On Sun, Sep 15, 2013 at 8:32 PM, Warren Turkal <wt@xxxxxxxxxxxxxxxx> wrote:
> On Tue, Sep 10, 2013 at 6:54 PM, Jehan Pagès <jehan.marmottard@xxxxxxxxx>
> wrote:
>>
>> On Wed, Sep 11, 2013 at 1:10 PM, Michael Henning
>> <drawoc@xxxxxxxxxxxxxxxxxx> wrote:
>> > As a side note for the future, the fastest way to get a patch reviewed
>> > is normally if you post it to a pastebin and bother people on irc.
>>
>> For my own, I would prefer a git format-patch like this, but on a
>> feature request/bug report on bugzilla. That's easy to patch a branch
>> and to remove after. And also we keep track of any discussion or
>> updated patch about a feature/fix. For instance go find this email
>> thread in one year in the mailing history.
>
>
> Even for small refactorings like this one? I would certainly understand that
> for a feature add or a major refactor, but it seems like a lot of overhead
> for a pretty small refactor like this one. However, I am willing to do
> whatever you folks want since I just wanna help the project. However, please
> keep in mind that I have very little time to commit to this kind of work.

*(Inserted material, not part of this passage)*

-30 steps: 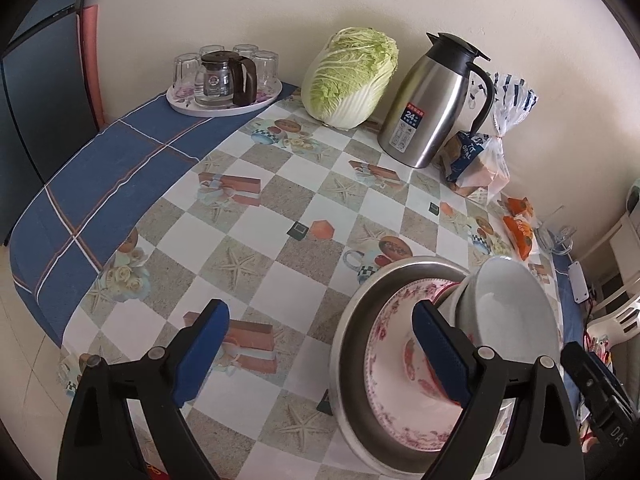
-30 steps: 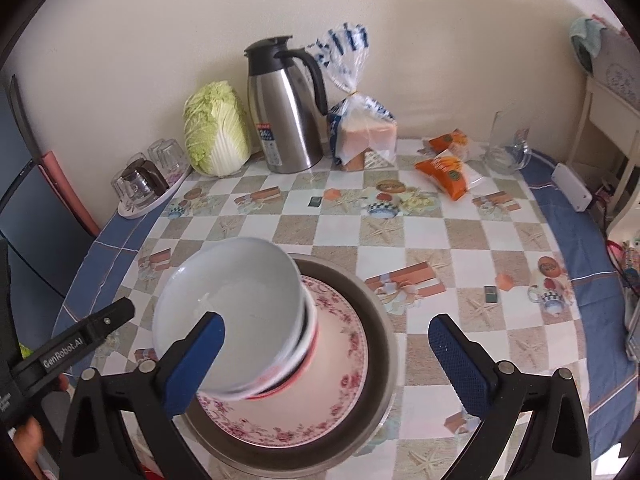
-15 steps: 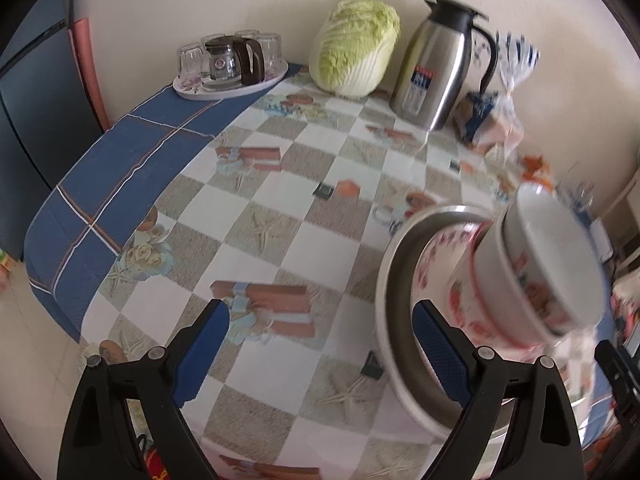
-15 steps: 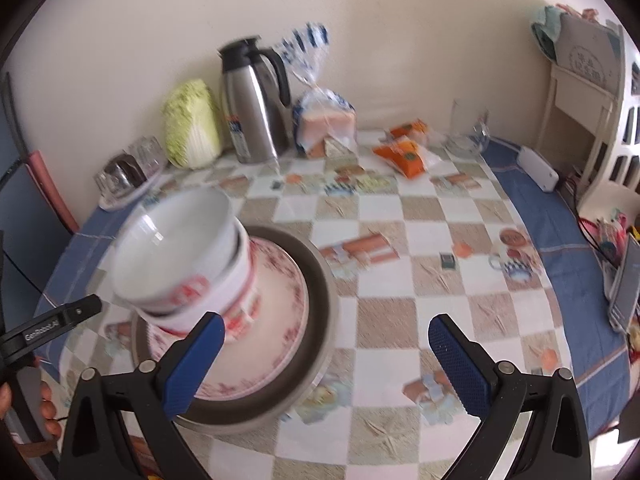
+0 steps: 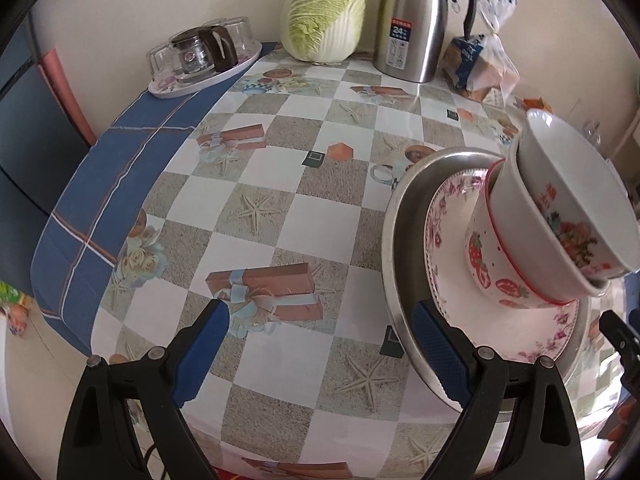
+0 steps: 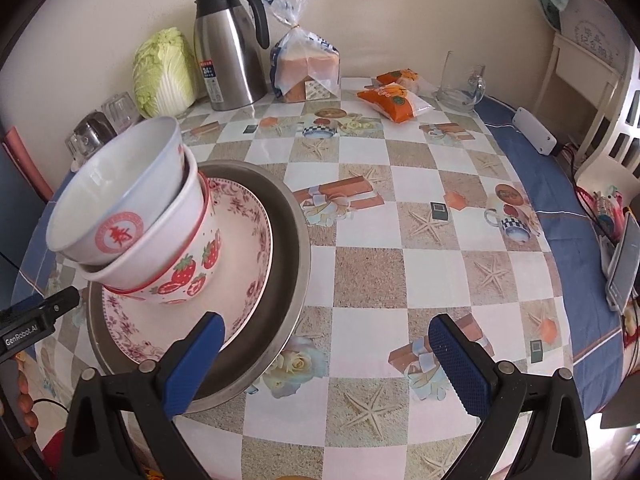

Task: Organize plates and bowls

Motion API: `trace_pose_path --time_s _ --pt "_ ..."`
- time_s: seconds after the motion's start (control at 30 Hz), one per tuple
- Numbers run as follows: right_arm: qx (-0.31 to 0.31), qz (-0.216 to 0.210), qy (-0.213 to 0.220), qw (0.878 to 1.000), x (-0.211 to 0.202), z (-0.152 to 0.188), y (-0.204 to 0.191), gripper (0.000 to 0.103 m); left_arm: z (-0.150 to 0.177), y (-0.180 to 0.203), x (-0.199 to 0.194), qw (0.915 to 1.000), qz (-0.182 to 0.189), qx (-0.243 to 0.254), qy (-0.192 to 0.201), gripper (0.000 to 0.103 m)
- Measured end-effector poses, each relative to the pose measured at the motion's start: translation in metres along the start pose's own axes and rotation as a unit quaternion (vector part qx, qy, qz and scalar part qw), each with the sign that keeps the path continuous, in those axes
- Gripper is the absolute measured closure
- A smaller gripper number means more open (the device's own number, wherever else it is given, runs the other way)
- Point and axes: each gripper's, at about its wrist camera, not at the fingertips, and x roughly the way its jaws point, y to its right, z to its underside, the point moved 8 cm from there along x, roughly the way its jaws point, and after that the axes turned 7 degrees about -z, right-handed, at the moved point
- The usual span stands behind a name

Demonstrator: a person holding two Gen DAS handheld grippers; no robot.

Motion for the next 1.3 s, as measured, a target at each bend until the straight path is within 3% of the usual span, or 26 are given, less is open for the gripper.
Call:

Well there are no strict rules, I guess, likely because the team is
small. I guess the real "rule" is to do so that others are not annoyed
by the form your patch (so that they will actually check it, and not
delay it to forever). Which means that if the other developers are ok
with a git bundle for instance (I did not even know what it is, I had
to look it up), or by adding your repo as a remote, well that's all
good. :-)

I am myself flexible and adapt to various team logics. But by
experience, I know some others of the core GIMP team want git
format-patch. When I made my first patches (I am myself likely the
most recent of the core developers), I also set up a public git repo
for others to fetch. Well I was told my patches would more likely be
reviewed if I provided patch files instead. And now I got used to it,
so I work also easily with these. That's not more time-consuming.
With a patch formatted with `git format-patch`, you can just "git
apply" it, and done! So easy to review (and also to commit if the
patch looks good with with git am, nothing to do).

I believe that at the opposite, for small patches, it is much easier
to provide patch files than maintain a public repo. For huge features
which require many commits over weeks, yeah there probably a public
branch is worth it. :-)

Jehan

>> > P.S. I don't see the patch on that last email. Are you sure you attached
>> > it?
>>
>> I see it but I was also a direct recipient. I guess that the list
>> cleans emails out from any attached file.
>> Could we have conditional filters? Like any text file with a ".patch"
>> or ".diff" extension should not be filtered out.
>
>
> You should also allow git bundle files, which are a way to pass around git
> commits. I have attached one to this mail that includes the second iteration
> of my change. I guess only direct receivers of the email will receive it.